Am Montag, den 9. März, begaben wir uns auf das Gelände des Technisch-Ökologischen Projektzentrums in Rabutz in der Nähe von Leipzig. Dort leitet Herr Dr. Messerschmidt viele Projekte speziell für Jugendliche, um auch die junge Welt für Technik zu interessieren.
Das Besondere am Projektzentrum ist nicht nur die Formel - E - Rennstrecke, auf der junge Fahrer in mit ökologischem Strom betriebenen Autos ihre Rennfahrerqualitäten testen können, sondern auch, dass der ganze benötigte Strom nicht aus einem der Stadtwerke kommt, sondern selbst im Zentrum erzeugt wird. Einen großen Teil davon macht die Solarenergie aus.
Auf dem Außengelände befinden sich zwei Solaranlagen.
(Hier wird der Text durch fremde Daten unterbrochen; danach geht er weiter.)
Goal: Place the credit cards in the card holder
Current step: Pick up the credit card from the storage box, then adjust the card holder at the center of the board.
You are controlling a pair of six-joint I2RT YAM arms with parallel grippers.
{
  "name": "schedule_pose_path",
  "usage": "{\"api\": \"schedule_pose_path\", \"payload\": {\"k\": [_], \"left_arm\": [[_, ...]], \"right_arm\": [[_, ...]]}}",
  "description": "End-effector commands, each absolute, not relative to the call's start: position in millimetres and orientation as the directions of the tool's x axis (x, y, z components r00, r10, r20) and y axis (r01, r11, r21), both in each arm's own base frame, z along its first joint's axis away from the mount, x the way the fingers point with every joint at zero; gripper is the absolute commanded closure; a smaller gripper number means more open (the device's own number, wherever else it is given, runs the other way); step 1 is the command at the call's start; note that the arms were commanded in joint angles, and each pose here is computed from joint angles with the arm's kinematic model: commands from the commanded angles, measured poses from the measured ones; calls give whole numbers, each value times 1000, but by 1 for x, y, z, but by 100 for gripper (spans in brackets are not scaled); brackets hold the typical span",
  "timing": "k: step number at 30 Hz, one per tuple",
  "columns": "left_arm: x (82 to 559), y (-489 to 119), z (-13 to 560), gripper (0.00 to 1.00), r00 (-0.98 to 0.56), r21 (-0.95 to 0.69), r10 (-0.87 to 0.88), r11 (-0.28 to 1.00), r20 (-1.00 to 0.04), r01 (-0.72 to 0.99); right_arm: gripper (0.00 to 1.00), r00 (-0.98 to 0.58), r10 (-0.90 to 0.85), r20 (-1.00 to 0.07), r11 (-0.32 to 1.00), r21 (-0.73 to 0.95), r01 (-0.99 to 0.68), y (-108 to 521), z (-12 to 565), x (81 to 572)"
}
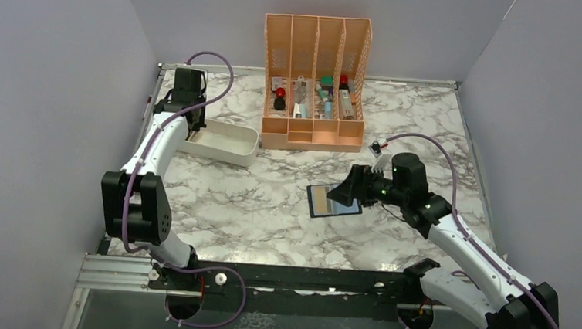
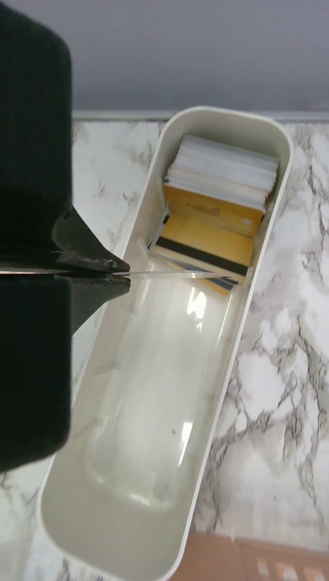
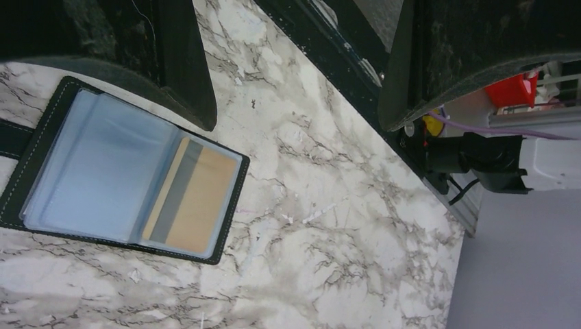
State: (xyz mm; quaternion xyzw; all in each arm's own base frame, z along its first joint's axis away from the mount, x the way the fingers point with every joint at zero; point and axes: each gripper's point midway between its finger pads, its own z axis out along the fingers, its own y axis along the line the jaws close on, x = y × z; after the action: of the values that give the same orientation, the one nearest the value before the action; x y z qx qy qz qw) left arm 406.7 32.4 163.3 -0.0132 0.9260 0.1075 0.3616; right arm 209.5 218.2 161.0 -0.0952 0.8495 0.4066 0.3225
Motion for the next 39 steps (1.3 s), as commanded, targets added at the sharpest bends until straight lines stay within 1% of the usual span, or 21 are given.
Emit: {"api": "schedule_pose_path", "payload": {"k": [1, 4, 6, 7, 10, 14, 18, 24, 28, 31, 36, 39], "left_arm": [[401, -8, 180, 100, -669, -57, -91, 996, -738, -73], [392, -40, 190, 100, -634, -220, -159, 975, -757, 18], [382, -65, 194, 100, -623, -351, -224, 933, -750, 86], [372, -81, 192, 100, -634, -426, -253, 895, -731, 134], [355, -108, 204, 100, -632, -576, -348, 795, -692, 193], [333, -137, 215, 100, -648, -731, -455, 639, -611, 240], [317, -162, 218, 100, -670, -766, -460, 587, -583, 264], [290, -208, 220, 100, -696, -775, -422, 548, -581, 315], [278, -232, 213, 100, -729, -798, -405, 511, -552, 320], [272, -245, 207, 100, -748, -797, -375, 506, -548, 331], [267, -260, 197, 100, -752, -793, -363, 510, -550, 333], [262, -269, 187, 100, -766, -792, -335, 503, -549, 347]], "right_arm": [[8, -774, 130, -619, 730, 589, -348, 207, 148, 224], [8, -767, 152, -624, 804, 529, -271, 191, 137, 235], [8, -760, 173, -626, 865, 466, -187, 174, 128, 243], [8, -753, 182, -632, 888, 434, -149, 166, 124, 247], [7, -749, 184, -636, 927, 365, -82, 152, 111, 254], [6, -777, 180, -603, 944, 327, -35, 149, 93, 261], [7, -796, 176, -579, 946, 324, -27, 155, 80, 268], [15, -823, 146, -549, 954, 299, -31, 157, 55, 270], [21, -848, 126, -515, 951, 306, -44, 161, 42, 265], [24, -861, 120, -494, 951, 306, -43, 161, 35, 261], [33, -877, 120, -466, 937, 346, -56, 166, 30, 249], [36, -880, 131, -457, 923, 380, -60, 169, 29, 242]]}}
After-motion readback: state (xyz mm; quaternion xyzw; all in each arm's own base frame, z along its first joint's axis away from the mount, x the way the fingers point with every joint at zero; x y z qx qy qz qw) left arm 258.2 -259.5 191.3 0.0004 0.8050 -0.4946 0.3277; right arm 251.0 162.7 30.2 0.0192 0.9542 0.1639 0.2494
Diese können in Tagesmonaten durchschnittlich 500 Watt pro Tag erzeugen. Die Energie wird in einem Akkublock gespeichert und über einen Wechselrichter in Wechselstrom umgewandelt. Die rein ohne Schadstoffe hergestellte Energie wird dann zum Aufladen der Akkus der E-Autos, zum Betrieb des Solarcafes, die Beleuchtung der Gebäude, die Pumpe für die Schilfkläranlage, die Tiefpumpe für den Brunnen und sogar für die Warmwasserherstellung für die Dusche benutzt.
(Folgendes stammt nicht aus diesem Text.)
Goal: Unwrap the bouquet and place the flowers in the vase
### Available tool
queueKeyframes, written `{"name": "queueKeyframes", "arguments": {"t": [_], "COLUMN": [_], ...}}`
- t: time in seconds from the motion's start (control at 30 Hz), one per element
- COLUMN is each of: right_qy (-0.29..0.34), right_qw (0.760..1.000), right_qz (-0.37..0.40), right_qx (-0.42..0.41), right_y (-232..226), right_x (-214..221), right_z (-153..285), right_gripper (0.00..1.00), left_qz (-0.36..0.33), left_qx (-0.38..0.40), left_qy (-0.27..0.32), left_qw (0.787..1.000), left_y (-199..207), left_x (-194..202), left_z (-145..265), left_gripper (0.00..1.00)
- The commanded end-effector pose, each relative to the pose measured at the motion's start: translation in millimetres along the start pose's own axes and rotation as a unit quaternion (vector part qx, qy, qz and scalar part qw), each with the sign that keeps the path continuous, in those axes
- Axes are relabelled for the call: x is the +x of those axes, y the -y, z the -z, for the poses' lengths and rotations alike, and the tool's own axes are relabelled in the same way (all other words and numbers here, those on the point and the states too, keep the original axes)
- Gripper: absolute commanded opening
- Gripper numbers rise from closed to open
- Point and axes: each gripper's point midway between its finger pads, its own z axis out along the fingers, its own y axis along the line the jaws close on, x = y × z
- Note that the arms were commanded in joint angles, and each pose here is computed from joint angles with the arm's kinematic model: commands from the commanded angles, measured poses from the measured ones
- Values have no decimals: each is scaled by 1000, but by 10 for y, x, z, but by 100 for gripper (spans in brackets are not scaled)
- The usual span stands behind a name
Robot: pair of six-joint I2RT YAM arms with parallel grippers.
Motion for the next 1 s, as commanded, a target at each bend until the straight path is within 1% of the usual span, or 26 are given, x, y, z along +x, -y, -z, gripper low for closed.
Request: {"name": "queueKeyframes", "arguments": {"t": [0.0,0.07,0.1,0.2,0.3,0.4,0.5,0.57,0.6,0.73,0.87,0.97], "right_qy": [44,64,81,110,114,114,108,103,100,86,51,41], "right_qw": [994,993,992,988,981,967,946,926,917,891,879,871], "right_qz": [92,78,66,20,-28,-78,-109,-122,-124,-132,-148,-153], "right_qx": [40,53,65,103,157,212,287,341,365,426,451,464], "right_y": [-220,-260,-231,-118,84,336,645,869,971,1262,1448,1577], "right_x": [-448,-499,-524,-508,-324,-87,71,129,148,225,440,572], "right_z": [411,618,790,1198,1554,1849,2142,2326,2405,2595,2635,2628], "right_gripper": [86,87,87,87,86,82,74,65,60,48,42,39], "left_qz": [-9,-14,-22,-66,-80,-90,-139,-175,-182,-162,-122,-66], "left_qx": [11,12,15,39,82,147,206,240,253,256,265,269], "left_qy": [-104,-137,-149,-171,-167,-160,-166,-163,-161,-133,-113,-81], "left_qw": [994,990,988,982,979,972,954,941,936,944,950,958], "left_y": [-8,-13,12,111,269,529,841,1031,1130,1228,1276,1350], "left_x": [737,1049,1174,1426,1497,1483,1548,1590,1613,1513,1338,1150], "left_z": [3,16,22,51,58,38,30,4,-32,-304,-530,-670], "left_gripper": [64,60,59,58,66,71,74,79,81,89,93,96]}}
Das Erstaunliche ist auch, dass für eine Solaranlage meist keine Wartungskosten entstehen, da sie sich ab einem Neigungswinkel von 30° durch Regen und Schnee selbst reinigt.
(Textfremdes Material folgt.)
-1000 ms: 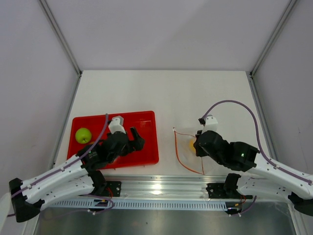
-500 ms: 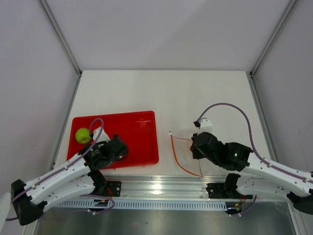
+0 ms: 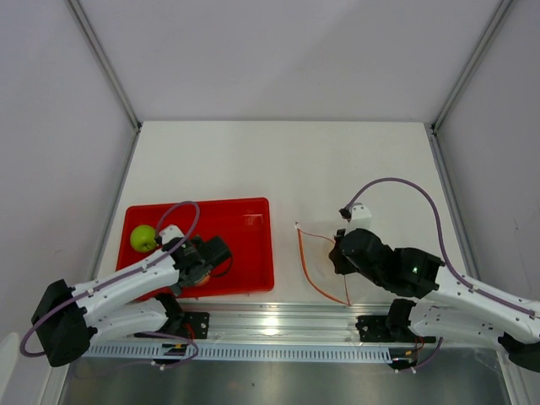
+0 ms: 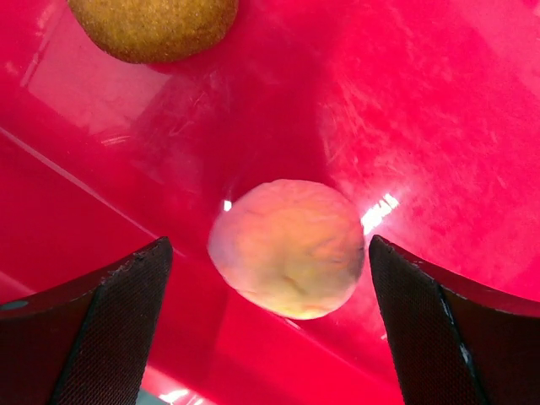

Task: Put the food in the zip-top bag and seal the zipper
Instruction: Pick up the fake fruit from the bin.

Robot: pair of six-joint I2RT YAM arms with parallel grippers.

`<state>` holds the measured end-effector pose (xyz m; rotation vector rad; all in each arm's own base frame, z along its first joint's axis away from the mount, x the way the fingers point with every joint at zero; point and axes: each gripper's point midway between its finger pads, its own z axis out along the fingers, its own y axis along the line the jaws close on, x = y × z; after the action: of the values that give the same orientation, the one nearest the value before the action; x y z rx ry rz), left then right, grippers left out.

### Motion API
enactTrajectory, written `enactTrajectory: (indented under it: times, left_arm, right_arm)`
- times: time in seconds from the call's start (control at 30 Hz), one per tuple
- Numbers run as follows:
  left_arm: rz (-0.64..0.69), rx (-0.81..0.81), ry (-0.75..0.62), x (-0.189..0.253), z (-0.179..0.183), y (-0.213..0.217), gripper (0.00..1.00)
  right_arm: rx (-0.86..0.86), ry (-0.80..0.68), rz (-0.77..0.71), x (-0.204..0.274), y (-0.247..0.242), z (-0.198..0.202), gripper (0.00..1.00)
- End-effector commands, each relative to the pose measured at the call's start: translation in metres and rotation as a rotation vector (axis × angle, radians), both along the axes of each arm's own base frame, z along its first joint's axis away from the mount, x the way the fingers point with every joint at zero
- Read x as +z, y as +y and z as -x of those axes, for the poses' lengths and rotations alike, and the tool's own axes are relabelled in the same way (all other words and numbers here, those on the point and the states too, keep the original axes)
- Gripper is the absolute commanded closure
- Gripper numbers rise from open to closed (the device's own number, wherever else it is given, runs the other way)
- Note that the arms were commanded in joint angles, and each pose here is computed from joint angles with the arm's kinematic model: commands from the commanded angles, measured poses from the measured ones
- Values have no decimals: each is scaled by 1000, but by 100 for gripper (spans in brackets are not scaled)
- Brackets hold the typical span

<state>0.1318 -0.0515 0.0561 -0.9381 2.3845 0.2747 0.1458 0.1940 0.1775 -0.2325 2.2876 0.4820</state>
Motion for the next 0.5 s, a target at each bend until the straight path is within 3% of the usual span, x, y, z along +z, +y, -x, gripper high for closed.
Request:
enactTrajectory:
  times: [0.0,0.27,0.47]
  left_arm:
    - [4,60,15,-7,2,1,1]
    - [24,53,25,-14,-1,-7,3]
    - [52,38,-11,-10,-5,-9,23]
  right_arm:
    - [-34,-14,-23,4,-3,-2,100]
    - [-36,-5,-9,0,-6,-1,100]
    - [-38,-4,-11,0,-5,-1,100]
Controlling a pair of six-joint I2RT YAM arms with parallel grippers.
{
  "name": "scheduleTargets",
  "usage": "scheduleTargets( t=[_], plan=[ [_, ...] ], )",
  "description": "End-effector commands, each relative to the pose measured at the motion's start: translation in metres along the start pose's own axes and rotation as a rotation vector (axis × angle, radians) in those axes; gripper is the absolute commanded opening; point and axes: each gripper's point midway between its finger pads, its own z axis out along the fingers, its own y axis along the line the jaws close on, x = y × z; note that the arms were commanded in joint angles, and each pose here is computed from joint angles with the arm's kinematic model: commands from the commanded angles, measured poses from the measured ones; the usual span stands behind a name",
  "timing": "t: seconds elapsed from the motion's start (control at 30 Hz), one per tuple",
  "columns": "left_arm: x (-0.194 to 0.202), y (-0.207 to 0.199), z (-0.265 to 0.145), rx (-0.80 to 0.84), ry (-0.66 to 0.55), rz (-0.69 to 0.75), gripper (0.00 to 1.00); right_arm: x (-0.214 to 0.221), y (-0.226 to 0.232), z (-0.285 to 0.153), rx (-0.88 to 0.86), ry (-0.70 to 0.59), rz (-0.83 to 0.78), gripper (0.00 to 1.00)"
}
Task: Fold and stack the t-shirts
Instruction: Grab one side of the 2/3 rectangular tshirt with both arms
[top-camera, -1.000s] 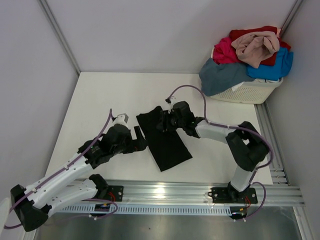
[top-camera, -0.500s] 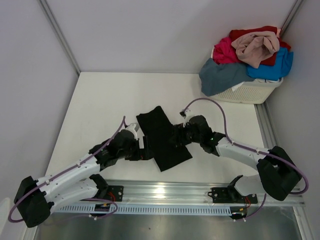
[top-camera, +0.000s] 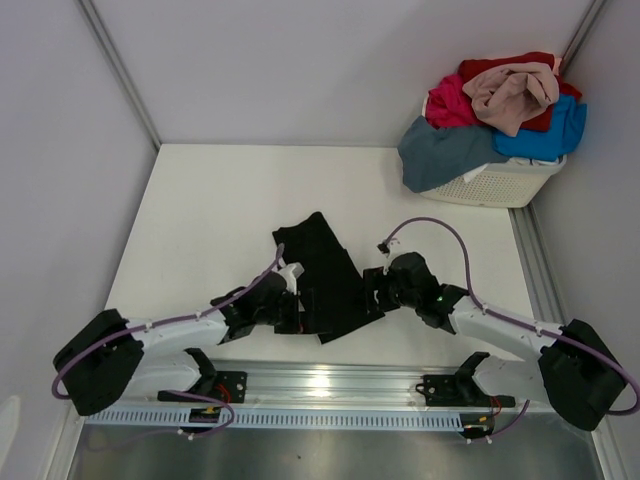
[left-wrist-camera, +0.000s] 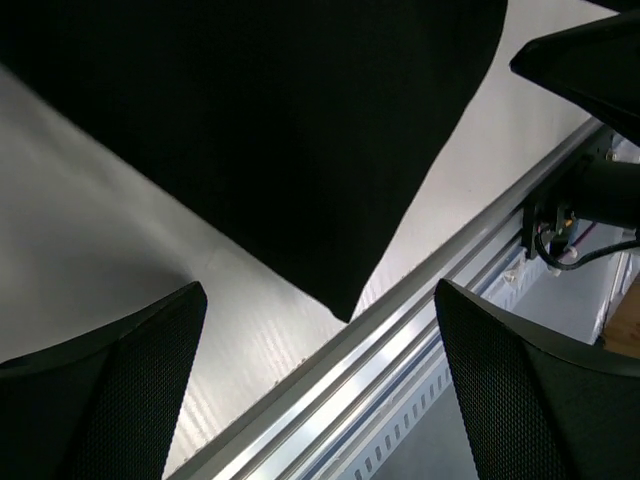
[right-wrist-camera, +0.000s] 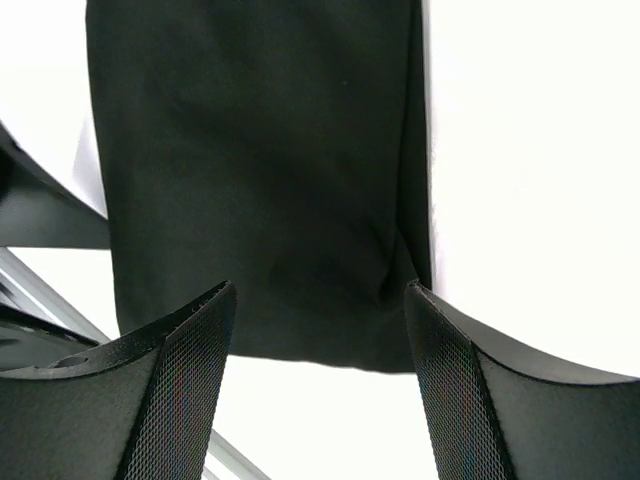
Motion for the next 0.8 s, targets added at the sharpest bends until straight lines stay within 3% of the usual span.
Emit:
scheduleTargets(
  t=[0.0, 0.27, 0.4, 0.5, 0.6, 0.77],
  plan=[
    [-0.007, -0.041, 0.01, 0.166, -0.001, 0.029, 0.99, 0.013, -0.01, -0.009, 0.052, 0.022, 0.031, 0.72],
    [0.017, -0.047, 0.034, 0.179, 0.107, -0.004, 0.99, 0.03, -0.017, -0.016, 0.067, 0.021, 0.087, 0.67],
    [0.025, -0.041, 0.035, 0.179, 0.125, -0.021, 0.97, 0.038, -0.018, -0.013, 0.055, 0.019, 0.117, 0.54],
    [0.026, -0.038, 0.032, 0.165, 0.12, -0.028, 0.93, 0.041, -0.018, -0.009, 0.043, 0.015, 0.129, 0.3],
    [0.027, -0.033, 0.028, 0.14, 0.112, -0.027, 0.85, 0.036, -0.016, -0.005, 0.033, -0.002, 0.123, 0.15],
    [0.026, -0.035, 0.022, 0.145, 0.108, -0.007, 0.72, 0.037, -0.015, -0.001, 0.02, 0.004, 0.115, 0.11]
  ],
)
Auch die Kosten zur Anschaffung solcher Kollektoren halten sich in Grenzen, der heutige Marktwert steht bei 350 € pro m² und soll innerhalb von zwei Jahren sogar noch billiger werden. Ebenfalls hat sie eine Lebensdauer von 40 Jahren.
Vielleicht ist die Solaranlage damit die neue Energiequelle für die Zukunft, denn die Ressourcen der Sonne sind praktisch nicht erschöpflich.